Is it possible the truth can come out in the lyrics of a pop song? Can it be that some very precious knowledge can be found in the words of a nightclub crooner?

Maybe in the endless search for new hits, some lyricist does, once in a blue moon, stumble on to something, on to a real piece of verity. Maybe in the refulgence of vanity, as in an endless algorithm, the truth will inevitably surface, eventually. After all, we’re talking about words. The truth is stated in words. It can be found in our language. Shouldn’t it show up now and then–even in lyrics to a street level, even low-down lyric?

In 1924, there was a song written by Gus Kahn (with music by Isham Jones) called “It Had To Be You.” It was included in a 1939 film called The Roaring Twenties (Cagney & Bogart) and eventually made it as a single. The lyrics themselves are like a confession. In romantic life, that is sexual attraction and accoutrements, there is frustration with ambiguity and a desire for resolution. And, in our faulty human condition, even that resolution includes offenses and inadequacies. “Love,” which is what we’re talking about, softens the disquietude of human weakness. When love hits, the road is just smoother. That’s all.

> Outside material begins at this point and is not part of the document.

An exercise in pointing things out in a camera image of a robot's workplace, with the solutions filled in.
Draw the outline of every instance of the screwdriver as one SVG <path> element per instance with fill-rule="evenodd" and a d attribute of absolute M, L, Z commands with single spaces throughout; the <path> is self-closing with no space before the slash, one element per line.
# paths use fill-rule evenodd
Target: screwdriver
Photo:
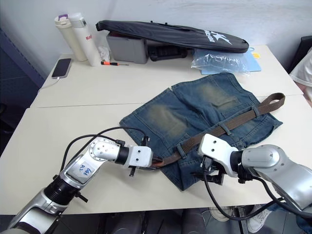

Here’s Tony Bennet (b. 1926) singing the song. It is just a YouTube post, and I do not know the band, or even the date. The pianist is excellent.

And here’s another version, with Billy Holiday.

I post this one for the saxophone. Again, it is a YouTube, without band name, or place, but it has a date: 1955. The saxophone is all-time top. Exquisite taste. (Could it be Eddie Miller.) On the second round, the muted trumpet doesn’t impress me at all, but that’s opinion.

The song has seen multiple arrangements, up-beat, energetic, even fast. I don’t know the original concept, but, from what I gather, it was a moderate tempo, neither very slow, or very fast. There is an Artie Shaw CD with two version of “It Had To Be You,” the second being even faster than the first.

Ray Charles did a good version, of course Sinatra, and the newer throw-back of Harry Connick, Jr.

The point is, the lyrics of this song are captivating, and seem to touch on a most basic human need–the resolution of sexual promiscuity. So, in a way, the whole concept is simple: there is in fact some soul mate, some magical person, that fills the bill. Once met, once encountered, seems to be irreplaceable.

There are those who testify to this, as truth, therefore, we can’t just write it off as simply a suggestion coerced by compounded frustrations, by generations of failed relationships.

Somehow, I sense a kind of unspoken theology in all this…

Here are the lyrics. Thank you, Mr. Gus Kahn (German Jew, 1924).

It had to be you, it had to be you
I’ve wandered around, finally found
somebody who
Could make me be true could make me be blue
And, even be glad just to be sad thinkin’ of you.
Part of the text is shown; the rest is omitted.